バックボードが付くことでまた新たなバスケの魅せ方が出来るようになったとも言われているらしいが、ルールを変えないといけない背景には、いつも無数の非常識な人間がいるのかもしれない。
ピーーーー。
司が笛を鳴らす。
「点数入ったな。めくっといて」
「らじゃ」
俺は得点表をめくる。
「そういえばさあ」
「ん?」
黒沼先生同様、司への質問を切り出した。
「司って、委員長と付き合ってる?」
「…………」
司は真顔で、こちらを見た。
「……え?」
「……え?」
得点表を中心に、俺たちの間に静かな時間が流れる。
「司、得点!」
「あ、あぁ」
ピーーーー、と司は笛を吹いた。
得点表に得点を入れる。
「お前、なんで、どうして……⁉」
「マジ……か」
この動揺を見るに、どうやら真実らしい。
「なんで知ってんだよ!」
司は小声で俺に問いかける。
「いや……なんとなく、そんな気がしたって言うか……」
「くっそ! お前妙なところで勘が鋭いよな」
呆気にとられ、真顔になる司を初めて見た。
「そうだよ、俺は紗友里と付き合ってるよ」
「紗友里……⁉」
まさか司の口からそんな言葉が出るとは。
「だからお前、委員長の前でだけ仲裁役みたいなことしてんだな!」
「言うな言うな! 恥ずかしい!」
あたりを見渡し、委員長の姿を見つける。どうやら司を見ていたようで、目が合う。
「あたりを見渡すな! 俺だけを見ろ!」
「少女漫画ならヒロインが一発で落ちそうなセリフ」
「そんなつもりはない!」
司は顔を赤くしている。こいつが慌てているのを見るのは正直おもしろい。いつも余裕しゃくしゃくそうな顔をしているこいつの面の皮を剥がせた気分になる。
「誰か他の人にも言ったか⁉」
「いや、誰にも。
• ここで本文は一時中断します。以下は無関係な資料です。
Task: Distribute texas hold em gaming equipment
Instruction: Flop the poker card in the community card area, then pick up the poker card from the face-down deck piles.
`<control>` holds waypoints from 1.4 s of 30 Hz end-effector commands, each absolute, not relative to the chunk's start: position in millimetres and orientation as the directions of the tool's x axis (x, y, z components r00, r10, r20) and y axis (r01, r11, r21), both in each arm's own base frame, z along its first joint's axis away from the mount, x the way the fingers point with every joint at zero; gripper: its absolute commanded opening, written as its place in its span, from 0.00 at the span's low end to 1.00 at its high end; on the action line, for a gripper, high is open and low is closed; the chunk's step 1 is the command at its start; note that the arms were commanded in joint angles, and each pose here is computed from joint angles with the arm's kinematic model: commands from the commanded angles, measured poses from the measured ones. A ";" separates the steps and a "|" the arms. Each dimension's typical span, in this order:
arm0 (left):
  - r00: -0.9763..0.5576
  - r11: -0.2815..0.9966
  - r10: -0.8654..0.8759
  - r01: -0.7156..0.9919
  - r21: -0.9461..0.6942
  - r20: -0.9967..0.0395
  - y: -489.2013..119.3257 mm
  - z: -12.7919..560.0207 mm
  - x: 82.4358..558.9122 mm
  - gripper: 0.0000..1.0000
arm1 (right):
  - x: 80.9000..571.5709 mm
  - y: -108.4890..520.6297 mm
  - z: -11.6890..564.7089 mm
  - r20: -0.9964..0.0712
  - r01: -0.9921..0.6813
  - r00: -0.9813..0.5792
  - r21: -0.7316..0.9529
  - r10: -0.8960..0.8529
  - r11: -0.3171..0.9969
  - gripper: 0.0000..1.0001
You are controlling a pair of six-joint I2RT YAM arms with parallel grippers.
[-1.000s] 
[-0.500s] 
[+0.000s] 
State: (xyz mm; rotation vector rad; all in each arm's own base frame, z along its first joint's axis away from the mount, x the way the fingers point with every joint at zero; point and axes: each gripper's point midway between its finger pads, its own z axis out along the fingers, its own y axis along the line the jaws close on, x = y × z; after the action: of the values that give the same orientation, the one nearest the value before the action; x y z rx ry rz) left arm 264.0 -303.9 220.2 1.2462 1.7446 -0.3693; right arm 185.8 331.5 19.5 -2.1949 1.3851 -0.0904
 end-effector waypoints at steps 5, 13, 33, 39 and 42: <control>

だからこうやって二人になれる場所を探してたんだよ」
「エッチだな、その言い方」
「なんでだよ!」
司は笑う。
「俺から告白したんだ。いつも真面目で、でもそれでいて可愛げと儚さがある紗友里が妙に気になってさ……。紗友里も俺のこと、気に入ってくれてたらしい」
「アリとキリギリスくらい違うと思ったけどな。なんにせよ、黙っとくよ」
「ああ、紗友里もそういうの恥ずかしいらしくて、秘密で付き合ってんだ。頼むよ」
司は手を合わせて俺に頼み込んだ。
「お前の秘密、墓場まで持って行くよ」
黒沼先生と同じことを言う。
「それは重すぎる。成人式くらいにしといてくれ」
俺は指で丸を作った。
「にしても、悟にはバレてたかぁ……。さすが、悟という名前だけあるな」
「褒めてんのか馬鹿にしてんのか」
俺たちは試合に再び集中し始めた。
まさか、と思っていた司と委員長との交際も、本当だった。どうやらいよいよ、夢で見たあの秘密ガチャは本当だった、ということになる。
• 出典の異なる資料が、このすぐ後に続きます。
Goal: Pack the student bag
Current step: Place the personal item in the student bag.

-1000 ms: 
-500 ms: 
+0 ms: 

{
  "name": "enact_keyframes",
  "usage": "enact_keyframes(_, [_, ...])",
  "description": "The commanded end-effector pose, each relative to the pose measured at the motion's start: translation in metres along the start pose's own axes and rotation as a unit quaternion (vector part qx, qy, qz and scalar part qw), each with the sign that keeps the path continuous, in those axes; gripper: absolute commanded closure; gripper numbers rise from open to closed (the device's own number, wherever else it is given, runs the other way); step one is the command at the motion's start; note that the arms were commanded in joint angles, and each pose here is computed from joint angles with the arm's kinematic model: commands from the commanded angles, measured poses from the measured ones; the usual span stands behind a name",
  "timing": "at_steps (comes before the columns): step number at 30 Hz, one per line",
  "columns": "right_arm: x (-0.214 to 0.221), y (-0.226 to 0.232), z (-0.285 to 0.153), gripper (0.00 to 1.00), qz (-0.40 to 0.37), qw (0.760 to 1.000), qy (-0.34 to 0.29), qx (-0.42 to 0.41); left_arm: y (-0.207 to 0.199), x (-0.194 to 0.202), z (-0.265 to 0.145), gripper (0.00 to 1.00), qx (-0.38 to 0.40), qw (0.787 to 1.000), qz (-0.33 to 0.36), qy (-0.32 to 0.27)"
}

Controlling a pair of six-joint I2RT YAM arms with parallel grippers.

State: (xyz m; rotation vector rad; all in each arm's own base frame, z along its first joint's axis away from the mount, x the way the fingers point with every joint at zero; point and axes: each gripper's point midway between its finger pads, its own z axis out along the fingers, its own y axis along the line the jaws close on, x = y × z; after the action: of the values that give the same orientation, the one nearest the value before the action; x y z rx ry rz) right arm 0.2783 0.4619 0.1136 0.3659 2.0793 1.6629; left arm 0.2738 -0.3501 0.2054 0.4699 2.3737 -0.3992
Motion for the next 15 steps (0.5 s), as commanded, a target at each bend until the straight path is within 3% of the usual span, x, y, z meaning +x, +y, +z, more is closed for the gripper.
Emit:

これで俺も予知能力ホルダーということになるんだろうか。このまま能力を使い続けると、能力を悪用する組織に狙われたりするんじゃないだろうか。
こんなしょぼい能力で悪の組織と戦える気がしない。
「よし、恭也パス!」
「任せろ!」
試合は滞りなく続けられる。新妻さんも同じチームにいるのだが、中々ボールを持つ機会がなく、コートの端の方で手持ち無沙汰にしている。
いかにも、新妻さんらしい。
「リバウンド!」
ゴール近くでシュートが外れ、リングに当たったボールが跳ねた。ボールの奪い合いが始まる。
「取ったぁ!」
どうやら攻められていた方のチームが取ったらしい。ボールを取った男子生徒は、力に任せ相手陣にボールを投げた。
「いっけえええぇぇ!」
相手のゴールを狙って投げられたボールはやや高度を落とし、相手陣営に落ちる軌道を取る。
「あ……ぁ……」
そして狙ったかのように、その落下地点には新妻さんがいた。手持ち無沙汰にしていた新妻さんに、ボールが渡るチャンスが来る。
「ぇ……ぁ……」
新妻さんは小さな声を上げながら、ボールを迎え入れる態勢を取った。落ちてくるボールを見ながら両手を出し、
「うっ……!」
力いっぱい投げられたバスケットボールは、新妻さんの顔面に直撃した。取り損ねた。
「え……」
「嘘……」
「おいおいおいおい」
新妻さんがその場に倒れこみ、顔を押さえる。
「マジかよ」
俺は咄嗟に、新妻さんに駆け寄った。
「ち、ちが、お、俺、全然そんなつもりなんかじゃなくて……」
ボールを投げた本人は青ざめた顔で立ちすくんでいた。
周りの生徒たちも、新妻さんに集まってくる。
「大丈夫?」
「う、うん……」
新妻さんは俺を見上げた。それと同時に、新妻さんの顎から血がしたたる。
「きゃああぁぁっ!」
新妻さんの体操服に赤いシミが出来る。バスケの試合も中断された。